Nanotechnology study sees fluorescent trees lighting our streets and watercress-driven lamps
The buildings and streets of the future may have a distinctly green fluorescent glow if researchers at MIT get their way.
Chemical engineers at the US Institute have pioneered a technology that enables watercress plants to give off light by embedding specialised nanoparticles into the leaves.
The plants in the study gave off dim light for almost four hours, but with further optimization researchers claim it will be made bright enough to create a desk lamp, low-intensity indoor lighting, or to transform trees into self-powered street lights.
Seon-Yeong Kwak, MIT postdoc and lead author of the study told RIBAJ: ‘We have calculated the plants can have a level of brightness and duration that will serve many important applications. The nearest term applications will be low-intensity indoor lighting, used routinely in architecture, and we are not far off from the required light intensity.’
Streetlights may be more of a challenge based on current expectations, he adds: ‘If we rethink what we need for transportation lighting, it may be possible. For example, instead of high intensity illumination spaced relatively far apart, more densely spaced, lower intensity lighting could be substituted.’
The prototype biological luminaries are powered by plant energy metabolism. Nanoparticle carriers, each measuring about 10 nanometers in diameter or slightly larger, were embedded with a mixture of the enzyme luciferase, which gives fireflies their glow; the molecule luciferin, which acts on luciferase to make it emit light; and the molecule ‘co-enzyme A’, which acts as a catalyst for light production.
The researchers hope to develop a method to paint or spray the nanoparticles onto plant leaves, making it possible to transform trees and other large plants into light sources. They have already demonstrated that it’s possible to ‘switch’ the light off by adding nanoparticles carrying the luciferase inhibitor.

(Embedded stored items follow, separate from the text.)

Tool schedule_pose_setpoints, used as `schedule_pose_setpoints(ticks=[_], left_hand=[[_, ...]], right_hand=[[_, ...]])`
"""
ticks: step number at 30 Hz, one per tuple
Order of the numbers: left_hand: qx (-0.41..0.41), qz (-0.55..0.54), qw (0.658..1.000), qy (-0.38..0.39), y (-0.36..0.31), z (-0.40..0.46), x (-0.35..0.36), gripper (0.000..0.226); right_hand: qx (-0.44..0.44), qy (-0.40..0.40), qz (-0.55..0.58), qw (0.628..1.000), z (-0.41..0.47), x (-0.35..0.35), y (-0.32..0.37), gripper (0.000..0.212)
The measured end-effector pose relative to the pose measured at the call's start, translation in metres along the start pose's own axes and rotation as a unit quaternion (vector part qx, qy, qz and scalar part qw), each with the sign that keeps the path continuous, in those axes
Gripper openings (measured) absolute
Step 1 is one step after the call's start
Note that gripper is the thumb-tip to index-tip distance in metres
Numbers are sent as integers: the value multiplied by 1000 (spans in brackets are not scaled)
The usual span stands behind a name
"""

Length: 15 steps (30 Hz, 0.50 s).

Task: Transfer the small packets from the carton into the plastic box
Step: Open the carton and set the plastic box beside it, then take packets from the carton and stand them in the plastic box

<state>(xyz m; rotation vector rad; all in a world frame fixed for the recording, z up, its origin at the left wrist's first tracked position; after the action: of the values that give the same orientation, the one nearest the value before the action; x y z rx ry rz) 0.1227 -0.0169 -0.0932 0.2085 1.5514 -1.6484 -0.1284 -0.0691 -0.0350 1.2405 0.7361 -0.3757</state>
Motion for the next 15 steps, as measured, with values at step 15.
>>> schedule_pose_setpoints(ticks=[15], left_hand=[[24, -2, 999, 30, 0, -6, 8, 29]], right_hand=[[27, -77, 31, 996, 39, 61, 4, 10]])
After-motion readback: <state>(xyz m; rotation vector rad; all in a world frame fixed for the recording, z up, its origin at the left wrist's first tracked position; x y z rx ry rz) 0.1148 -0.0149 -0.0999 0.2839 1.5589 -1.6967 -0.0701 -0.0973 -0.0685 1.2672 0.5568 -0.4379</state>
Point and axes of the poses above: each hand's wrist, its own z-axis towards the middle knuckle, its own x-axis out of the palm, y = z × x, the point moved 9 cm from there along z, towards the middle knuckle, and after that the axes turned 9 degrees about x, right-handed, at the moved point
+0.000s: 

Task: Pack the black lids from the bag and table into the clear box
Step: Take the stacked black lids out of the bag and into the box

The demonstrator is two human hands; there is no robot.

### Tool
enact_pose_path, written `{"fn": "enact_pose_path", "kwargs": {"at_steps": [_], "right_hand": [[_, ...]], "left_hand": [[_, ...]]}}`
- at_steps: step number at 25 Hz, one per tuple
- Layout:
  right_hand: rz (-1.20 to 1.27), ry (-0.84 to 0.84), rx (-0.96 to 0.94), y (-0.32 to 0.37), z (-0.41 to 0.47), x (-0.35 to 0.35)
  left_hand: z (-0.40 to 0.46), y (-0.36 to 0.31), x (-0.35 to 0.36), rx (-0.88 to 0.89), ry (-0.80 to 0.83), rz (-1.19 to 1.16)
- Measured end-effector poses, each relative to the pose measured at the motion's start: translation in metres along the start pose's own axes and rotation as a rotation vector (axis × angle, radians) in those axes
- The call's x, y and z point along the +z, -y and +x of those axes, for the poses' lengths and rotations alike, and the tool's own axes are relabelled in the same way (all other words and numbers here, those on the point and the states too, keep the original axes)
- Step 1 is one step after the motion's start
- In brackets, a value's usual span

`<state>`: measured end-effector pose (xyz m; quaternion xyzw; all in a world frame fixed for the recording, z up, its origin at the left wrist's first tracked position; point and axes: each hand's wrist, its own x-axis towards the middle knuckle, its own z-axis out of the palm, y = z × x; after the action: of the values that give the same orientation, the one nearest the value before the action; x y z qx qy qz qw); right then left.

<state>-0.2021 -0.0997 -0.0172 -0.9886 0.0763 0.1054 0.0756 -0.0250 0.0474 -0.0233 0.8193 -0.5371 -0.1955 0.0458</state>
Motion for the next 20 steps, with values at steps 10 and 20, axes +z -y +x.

The nanoparticles ensure the components get to the right part of the plant and prevent them from reaching concentrations that could be toxic to the plants.
Previous efforts to create light-emitting plants have relied on genetic engineering to express the gene for luciferase, but this is a laborious process that yields extremely dim light and has been limited to tobacco plants.
The method developed in the MIT lab could be used on any type of plant and has so far also been demonstrated on arugula, kale, and spinach, which could make for some interesting, not to say illuminating, new environments in homes and offices.
One hurdle still to overcome is light duration. When the current lifetime of around four hours is up the nanoparticles need to be recharged to glow the plant again. However, the team has observed parts of the plant emitting light for up to 8.5 hours and test tube trials were able to achieve 21.5 hours.
Seon-Yeong Kwak comments: ‘Our work has generated steady progress from a few minutes to many hours, we ultimately see no limit that could prevent the plant from emitting light over its lifetime.’
‘Our target is to perform one treatment when the plant is a seedling or a mature plant, and have it last for the lifetime of the plant,’ Strano says. ‘Our work very seriously opens up the doorway to street lamps that are nothing but treated trees, and to indirect lighting around homes.’